Hadoop is an open-source data processing tool developed by the Apache Software Foundation. In this article, I will explain what Hadoop is and how it is used in data science.
Introduction to Hadoop
Hadoop is currently the go-to program for processing huge volumes and varieties of data because it was designed to make large-scale computing more affordable and flexible. With the advent of Hadoop, mass data processing was introduced for many more people and organizations.
Hadoop can offer you a great solution to manage, process, and aggregate massive streams of structured, semi-structured, and unstructured data.
By setting up and deploying Hadoop, you get a relatively affordable way to start using and pulling insights from all the data in your organization, rather than continuing to rely solely on that transactional dataset you’re in. an old data warehouse somewhere.
Why Hadoop in Data Science?
Hadoop is one of the most popular programs available for large scale computing needs. Hadoop provides a mapping and reduction layer capable of handling the data processing requirements of most big data projects.
Sometimes the data gets too big and too fast for even Hadoop to handle. In these cases, organizations turn to alternative and more customized MapReduce deployments instead.
Hadoop uses basic hardware clusters to store data. Each cluster’s hardware is connected, and that hardware is made up of core servers – low-cost, low-performance generic servers that provide powerful compute capabilities when run in parallel on a shared cluster.
These base servers are also called nodes. Standardized computing dramatically reduces the costs of managing and storing big data.
What does Hadoop Include?
Hadoop consists of the following two components:
- A distributed processing framework: Hadoop uses Hadoop MapReduce as a distributed processing framework. Again, a distributed processing framework is a powerful framework in which processing tasks are distributed across clusters of nodes so that large volumes of data can be processed very quickly throughout the system.
- A Distributed File System: Hadoop uses the Hadoop Distributed File System (HDFS) as its distributed file system.
The workloads of the applications that run on Hadoop are distributed among the nodes of the Hadoop cluster, and then the output is stored on the HDFS. The Hadoop cluster can be made up of thousands of nodes.
To reduce input/output (I / O) process costs, Hadoop MapReduce jobs are performed as close to the data as possible. This means that the job reduction processors are positioned as close as possible to the outgoing card job data that needs to be processed. This design makes it easy to share computational requirements in the big data processing.

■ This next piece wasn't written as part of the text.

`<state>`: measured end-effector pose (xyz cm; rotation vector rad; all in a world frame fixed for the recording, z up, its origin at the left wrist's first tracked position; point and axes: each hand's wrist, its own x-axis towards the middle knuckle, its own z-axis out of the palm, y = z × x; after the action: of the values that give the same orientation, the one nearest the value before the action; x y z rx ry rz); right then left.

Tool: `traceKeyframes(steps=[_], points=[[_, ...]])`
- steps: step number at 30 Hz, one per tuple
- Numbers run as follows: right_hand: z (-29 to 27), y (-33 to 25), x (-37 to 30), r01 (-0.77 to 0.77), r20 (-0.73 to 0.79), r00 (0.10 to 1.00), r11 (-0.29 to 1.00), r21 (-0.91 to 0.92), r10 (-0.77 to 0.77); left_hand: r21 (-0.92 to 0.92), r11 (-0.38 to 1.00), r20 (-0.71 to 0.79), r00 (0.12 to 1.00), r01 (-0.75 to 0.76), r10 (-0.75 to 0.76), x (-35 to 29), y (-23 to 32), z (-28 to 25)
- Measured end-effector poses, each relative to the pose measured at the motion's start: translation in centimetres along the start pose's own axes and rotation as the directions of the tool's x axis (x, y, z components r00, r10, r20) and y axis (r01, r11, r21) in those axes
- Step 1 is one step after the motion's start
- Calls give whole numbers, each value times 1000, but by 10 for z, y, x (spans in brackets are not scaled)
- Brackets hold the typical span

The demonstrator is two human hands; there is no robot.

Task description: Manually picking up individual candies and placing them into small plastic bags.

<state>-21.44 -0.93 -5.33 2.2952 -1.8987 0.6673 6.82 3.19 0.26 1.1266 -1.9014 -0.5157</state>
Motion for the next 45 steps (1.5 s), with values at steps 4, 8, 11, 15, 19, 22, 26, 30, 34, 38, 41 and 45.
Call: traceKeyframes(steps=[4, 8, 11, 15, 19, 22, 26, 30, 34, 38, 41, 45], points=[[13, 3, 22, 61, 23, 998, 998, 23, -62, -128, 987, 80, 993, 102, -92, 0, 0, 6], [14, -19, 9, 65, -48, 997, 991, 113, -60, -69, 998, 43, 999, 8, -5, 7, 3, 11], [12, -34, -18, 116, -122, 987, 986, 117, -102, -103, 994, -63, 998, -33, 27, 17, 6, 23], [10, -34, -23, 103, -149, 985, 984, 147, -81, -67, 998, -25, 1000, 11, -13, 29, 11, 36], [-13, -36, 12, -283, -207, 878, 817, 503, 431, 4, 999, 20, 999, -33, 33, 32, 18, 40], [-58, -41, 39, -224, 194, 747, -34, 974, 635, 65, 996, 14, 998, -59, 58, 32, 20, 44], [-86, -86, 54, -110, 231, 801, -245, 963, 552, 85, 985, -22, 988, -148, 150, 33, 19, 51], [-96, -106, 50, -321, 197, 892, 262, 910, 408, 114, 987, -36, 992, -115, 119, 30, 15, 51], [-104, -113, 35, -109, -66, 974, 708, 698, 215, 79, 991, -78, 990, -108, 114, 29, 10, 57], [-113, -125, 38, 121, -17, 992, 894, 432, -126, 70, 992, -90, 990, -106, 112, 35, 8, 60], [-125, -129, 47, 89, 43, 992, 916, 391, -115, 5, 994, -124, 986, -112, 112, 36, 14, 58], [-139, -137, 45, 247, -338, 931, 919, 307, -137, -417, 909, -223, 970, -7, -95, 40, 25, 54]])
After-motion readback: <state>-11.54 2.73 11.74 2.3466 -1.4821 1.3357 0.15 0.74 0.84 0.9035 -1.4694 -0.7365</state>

Hadoop also supports the hierarchical organization. Some of its nodes are classified as master nodes and others are classified as slaves. The master service, called JobTracker, is designed to control multiple slave services. Slave services (also called TaskTrackers) are distributed one to each node.
The JobTracker monitors TaskTrackers and assigns them Hadoop MapReduce tasks. In a newer version of Hadoop, known as Hadoop 2, a resource manager called Hadoop YARN has been added. When it comes to MapReduce in Hadoop, YARN acts as an integrated system that performs resource management and scheduling functions.
Hadoop processes the data in a batch. Therefore, if you are working with real-time streaming data, you will not be able to use Hadoop to handle your big data issues. Having said that, it is very useful for solving many other types of big data problems.
Hope you liked this article on what Hadoop is and why it is used in data science. Please feel free to ask your valuable questions in the comments section below.